A common method for excluding rRNA is to capture RNA species that contain polyadenylated tails. This approach is highly effective in removing rRNA but also depletes all non-polyadenylated host transcripts, including non-coding RNAs that regulate eukaryotic cellular function, as well as both viral and prokaryotic microbial sequences present in many complex sample types (10). Another common method for excluding rRNA is to selectively remove the ribosomal RNA prior to generating a cDNA library for SGS. These rRNA depletion protocols utilize antisense rRNA probes specifically designed to capture human/mouse/rat or gram positive/gram negative bacterial rRNA transcripts from high-quality total RNA samples. This technique is a multi-step procedure that requires large amounts of starting material (250 ng to 10 µg of total RNA) and has been shown to be less effective on degraded RNA samples. Commercially available rRNA depletion kits such as RiboMinus, and Ribo-Zero are effective in removing highly abundant rRNA species from eukaryotic and prokaryotic total RNA, but are costly and the rRNA capture probes are species-specific (11-14).
An alternative to depleting rRNA sequences prior to cDNA library synthesis is to apply cDNA normalization (also called Cot filtration) approaches that remove highly abundant sequences from cDNA libraries (15, 16). In normalization, double-stranded DNA (dsDNA) populations are first denatured and then allowed to re-anneal at an elevated temperature. Highly abundant sequences hybridize at higher rates (proportional to the square of their concentration) and, if the re-annealing reaction is stopped at a suitable time point (e.g., 4–24 h), these will comprise the majority of double-stranded species (17). If double-stranded and single-stranded cDNA can then be separated, representation of the highest abundance species in the resulting ss fraction can be significantly reduced. The two common approaches for separating ss-cDNA and ds-cDNA populations include enzymatic digestion of ds-cDNA using a duplex specific nuclease (DSN) (18, 19) and physical separation of ds-cDNA from ss-cDNA through methods such as hydroxyapatite chromatography (HAC) (20-24).
Here we describe a micro-column based HAC approach for normalization using convenient re-packable cartridges that is rapid, reproducible, and amenable to future automated sample preparation platforms (25-27). We present a comparison of our microcolumn HAC-based method with a commercial rRNA-depletion kit, Ribo-Zero, and a DSN normalization kit for normalizing SGS libraries prepared from Escherichia coli K-12 or human peripheral blood mononuclear cell (PBMC) total RNA, respectively.

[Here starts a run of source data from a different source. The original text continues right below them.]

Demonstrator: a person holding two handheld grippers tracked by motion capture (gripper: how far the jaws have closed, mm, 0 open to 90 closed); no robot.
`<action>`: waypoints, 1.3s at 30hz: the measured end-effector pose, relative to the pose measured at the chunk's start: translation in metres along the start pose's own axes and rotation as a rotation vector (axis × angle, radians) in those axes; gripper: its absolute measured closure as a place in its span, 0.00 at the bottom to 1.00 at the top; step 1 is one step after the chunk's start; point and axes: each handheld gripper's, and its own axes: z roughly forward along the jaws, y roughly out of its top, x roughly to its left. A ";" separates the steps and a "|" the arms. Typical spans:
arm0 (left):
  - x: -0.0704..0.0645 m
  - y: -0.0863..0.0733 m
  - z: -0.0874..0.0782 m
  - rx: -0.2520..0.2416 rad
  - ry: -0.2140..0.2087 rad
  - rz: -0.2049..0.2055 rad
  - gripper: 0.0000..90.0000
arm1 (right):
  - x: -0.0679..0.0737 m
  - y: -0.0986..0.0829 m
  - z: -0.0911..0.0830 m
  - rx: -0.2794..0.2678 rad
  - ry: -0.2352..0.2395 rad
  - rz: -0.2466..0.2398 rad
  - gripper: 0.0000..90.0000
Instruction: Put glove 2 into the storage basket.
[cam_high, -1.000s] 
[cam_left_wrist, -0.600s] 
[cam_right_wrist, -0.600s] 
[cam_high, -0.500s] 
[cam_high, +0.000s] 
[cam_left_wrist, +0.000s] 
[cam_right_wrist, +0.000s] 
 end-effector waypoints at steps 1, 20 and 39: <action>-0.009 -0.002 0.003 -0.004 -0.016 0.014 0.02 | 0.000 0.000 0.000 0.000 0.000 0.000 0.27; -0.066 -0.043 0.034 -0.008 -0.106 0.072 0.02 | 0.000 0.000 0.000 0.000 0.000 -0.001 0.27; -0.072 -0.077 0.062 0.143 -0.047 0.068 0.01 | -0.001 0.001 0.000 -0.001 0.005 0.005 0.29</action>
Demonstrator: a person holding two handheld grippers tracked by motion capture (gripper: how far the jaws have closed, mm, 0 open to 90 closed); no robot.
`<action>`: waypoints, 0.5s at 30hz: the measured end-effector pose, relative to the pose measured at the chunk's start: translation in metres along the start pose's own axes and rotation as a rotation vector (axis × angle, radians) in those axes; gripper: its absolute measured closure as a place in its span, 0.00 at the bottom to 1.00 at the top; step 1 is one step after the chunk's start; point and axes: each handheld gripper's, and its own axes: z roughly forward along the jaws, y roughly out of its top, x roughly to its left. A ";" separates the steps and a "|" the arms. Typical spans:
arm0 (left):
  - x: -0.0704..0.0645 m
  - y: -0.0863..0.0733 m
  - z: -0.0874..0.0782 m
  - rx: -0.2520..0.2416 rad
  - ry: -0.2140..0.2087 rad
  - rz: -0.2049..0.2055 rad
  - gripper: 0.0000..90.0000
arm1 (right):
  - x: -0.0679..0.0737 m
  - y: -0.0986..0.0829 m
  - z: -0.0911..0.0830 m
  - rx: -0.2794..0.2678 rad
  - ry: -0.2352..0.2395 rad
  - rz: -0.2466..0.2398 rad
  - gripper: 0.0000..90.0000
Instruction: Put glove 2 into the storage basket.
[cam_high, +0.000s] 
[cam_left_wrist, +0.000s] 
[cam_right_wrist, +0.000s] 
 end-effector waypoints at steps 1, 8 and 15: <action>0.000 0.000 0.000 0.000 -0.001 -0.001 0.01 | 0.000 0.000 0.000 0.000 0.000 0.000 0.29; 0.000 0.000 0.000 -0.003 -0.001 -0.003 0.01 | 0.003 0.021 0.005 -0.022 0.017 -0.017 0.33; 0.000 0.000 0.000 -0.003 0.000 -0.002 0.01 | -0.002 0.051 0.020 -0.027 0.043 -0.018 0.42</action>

Sequencing of RNA-seq cDNA libraries followed by alignment to either the E. coli K-12 or human (hg19) genome was used to measure rRNA abundance, non-rRNA transcript enrichment, and in the case of E. coli K-12, coverage across the entire bacterial transcriptome. Microcolumn HAC-based normalization proved to be an effective, cost saving alternative to commercial Ribo-Zero and DSN normalization kits, and the first step toward a fully automated system incorporating HAC normalization into RNA-seq cDNA library preparation workflows.